## TASK REQUIREMENTS
Reproduce the tail of the data exactly. It starts at the line containing "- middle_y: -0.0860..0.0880" and runs to the last line.

## SUPPLIED INFORMATION
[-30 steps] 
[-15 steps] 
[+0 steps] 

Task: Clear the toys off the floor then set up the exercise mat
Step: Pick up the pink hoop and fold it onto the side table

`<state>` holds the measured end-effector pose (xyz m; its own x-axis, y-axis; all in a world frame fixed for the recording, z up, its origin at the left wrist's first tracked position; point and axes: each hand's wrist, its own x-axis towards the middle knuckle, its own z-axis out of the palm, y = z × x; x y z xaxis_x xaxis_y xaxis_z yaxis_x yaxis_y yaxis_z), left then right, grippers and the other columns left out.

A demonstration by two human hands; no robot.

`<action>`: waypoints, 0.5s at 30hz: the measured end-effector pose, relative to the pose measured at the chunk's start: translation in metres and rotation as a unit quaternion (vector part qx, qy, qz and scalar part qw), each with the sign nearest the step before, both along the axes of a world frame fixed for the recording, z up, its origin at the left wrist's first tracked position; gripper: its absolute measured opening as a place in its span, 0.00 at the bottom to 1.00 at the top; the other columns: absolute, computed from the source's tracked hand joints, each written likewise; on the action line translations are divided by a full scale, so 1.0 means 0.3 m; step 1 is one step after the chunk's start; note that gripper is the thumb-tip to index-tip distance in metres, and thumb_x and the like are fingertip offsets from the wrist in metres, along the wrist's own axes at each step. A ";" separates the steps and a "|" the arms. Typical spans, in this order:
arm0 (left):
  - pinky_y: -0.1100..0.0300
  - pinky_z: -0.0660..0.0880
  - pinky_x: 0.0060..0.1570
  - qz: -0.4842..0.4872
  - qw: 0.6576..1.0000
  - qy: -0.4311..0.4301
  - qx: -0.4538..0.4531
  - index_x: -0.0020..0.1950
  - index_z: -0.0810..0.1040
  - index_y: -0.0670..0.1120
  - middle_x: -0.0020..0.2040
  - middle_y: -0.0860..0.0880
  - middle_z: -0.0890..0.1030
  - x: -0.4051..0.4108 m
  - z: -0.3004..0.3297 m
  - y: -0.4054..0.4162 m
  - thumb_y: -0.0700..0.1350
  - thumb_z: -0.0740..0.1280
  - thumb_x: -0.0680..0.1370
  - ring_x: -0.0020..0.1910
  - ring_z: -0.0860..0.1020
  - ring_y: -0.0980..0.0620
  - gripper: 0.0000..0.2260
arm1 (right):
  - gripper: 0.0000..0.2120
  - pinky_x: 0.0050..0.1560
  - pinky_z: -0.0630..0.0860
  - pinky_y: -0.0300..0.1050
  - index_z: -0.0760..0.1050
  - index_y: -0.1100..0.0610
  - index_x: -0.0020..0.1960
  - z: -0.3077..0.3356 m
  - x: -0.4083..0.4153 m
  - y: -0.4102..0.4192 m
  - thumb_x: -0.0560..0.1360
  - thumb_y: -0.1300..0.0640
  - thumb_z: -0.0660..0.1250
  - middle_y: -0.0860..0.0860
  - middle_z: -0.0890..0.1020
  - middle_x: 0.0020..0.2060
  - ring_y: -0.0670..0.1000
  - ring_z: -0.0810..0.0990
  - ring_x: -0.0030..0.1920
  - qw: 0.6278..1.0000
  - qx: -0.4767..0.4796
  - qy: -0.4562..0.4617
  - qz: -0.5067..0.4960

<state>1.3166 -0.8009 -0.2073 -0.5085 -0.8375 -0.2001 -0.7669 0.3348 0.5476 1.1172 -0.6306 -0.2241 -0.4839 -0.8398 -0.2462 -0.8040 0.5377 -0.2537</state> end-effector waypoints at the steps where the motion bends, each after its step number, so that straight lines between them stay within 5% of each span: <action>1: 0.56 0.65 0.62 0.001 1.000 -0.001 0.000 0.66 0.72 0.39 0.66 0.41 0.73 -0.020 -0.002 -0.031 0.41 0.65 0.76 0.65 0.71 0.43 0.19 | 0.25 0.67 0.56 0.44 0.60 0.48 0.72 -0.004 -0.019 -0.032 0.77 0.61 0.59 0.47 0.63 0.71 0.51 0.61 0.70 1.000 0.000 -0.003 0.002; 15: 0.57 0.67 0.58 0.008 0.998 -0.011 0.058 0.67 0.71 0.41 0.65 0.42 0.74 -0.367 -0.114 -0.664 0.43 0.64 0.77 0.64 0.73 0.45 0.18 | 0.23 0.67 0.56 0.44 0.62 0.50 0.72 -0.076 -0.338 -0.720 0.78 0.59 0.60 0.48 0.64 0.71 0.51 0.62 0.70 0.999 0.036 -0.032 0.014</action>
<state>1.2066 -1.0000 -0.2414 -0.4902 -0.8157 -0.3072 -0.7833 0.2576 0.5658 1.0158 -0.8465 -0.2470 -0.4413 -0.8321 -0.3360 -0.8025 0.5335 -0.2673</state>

## ANSWER TO THIS PROBLEM
  - middle_y: -0.0860..0.0880
  - middle_z: -0.0890..0.1030
  - x: -0.4051..0.4108 m
  - z: -0.3004..0.3297 m
  - y: -0.4054..0.4162 m
  - thumb_y: -0.0700..0.1350
  - thumb_z: -0.0740..0.1280
  - thumb_x: -0.0680..0.1370
  - ring_x: -0.0020..0.1910
  - ring_z: -0.0860..0.1020
  - ring_y: -0.0980..0.0620
  - gripper: 0.0000..0.2260
arm1 (right):
  - gripper: 0.0000..0.2120
  - pinky_x: 0.0050..0.1560
  - pinky_z: -0.0630..0.0860
  - pinky_y: -0.0300..0.1050
  - index_z: -0.0760..0.1050
  - index_y: -0.1100..0.0610
  - index_x: -0.0020..0.1960
  - z: -0.3077..0.3356 m
  - x: -0.4083..0.4153 m
  - y: -0.4102..0.4192 m
  - thumb_x: -0.0560..0.1360
  - thumb_y: -0.1300..0.0640
  - thumb_z: -0.0660..0.1250
  - middle_y: -0.0860..0.0860
  - middle_z: -0.0890..0.1020
  - middle_x: 0.0020..0.2060
  - ring_y: -0.0670..0.1000
  - ring_z: -0.0810..0.0990
  - ring_x: -0.0030..0.1920
  - qw: 0.6278..1.0000
  - qx: -0.4767..0.4796
  - qy: -0.4562..0.4617
  - qz: -0.5067..0.4960

<state>1.3166 -0.8009 -0.2073 -0.5085 -0.8375 -0.2001 -0.7669 0.3348 0.5476 1.1172 -0.6306 -0.2241 -0.4839 -0.8398 -0.2462 -0.8040 0.5377 -0.2537</state> end-effector waypoints at the steps where the motion bends, each after its step number, so that straight lines between them stay within 5% of each span: <action>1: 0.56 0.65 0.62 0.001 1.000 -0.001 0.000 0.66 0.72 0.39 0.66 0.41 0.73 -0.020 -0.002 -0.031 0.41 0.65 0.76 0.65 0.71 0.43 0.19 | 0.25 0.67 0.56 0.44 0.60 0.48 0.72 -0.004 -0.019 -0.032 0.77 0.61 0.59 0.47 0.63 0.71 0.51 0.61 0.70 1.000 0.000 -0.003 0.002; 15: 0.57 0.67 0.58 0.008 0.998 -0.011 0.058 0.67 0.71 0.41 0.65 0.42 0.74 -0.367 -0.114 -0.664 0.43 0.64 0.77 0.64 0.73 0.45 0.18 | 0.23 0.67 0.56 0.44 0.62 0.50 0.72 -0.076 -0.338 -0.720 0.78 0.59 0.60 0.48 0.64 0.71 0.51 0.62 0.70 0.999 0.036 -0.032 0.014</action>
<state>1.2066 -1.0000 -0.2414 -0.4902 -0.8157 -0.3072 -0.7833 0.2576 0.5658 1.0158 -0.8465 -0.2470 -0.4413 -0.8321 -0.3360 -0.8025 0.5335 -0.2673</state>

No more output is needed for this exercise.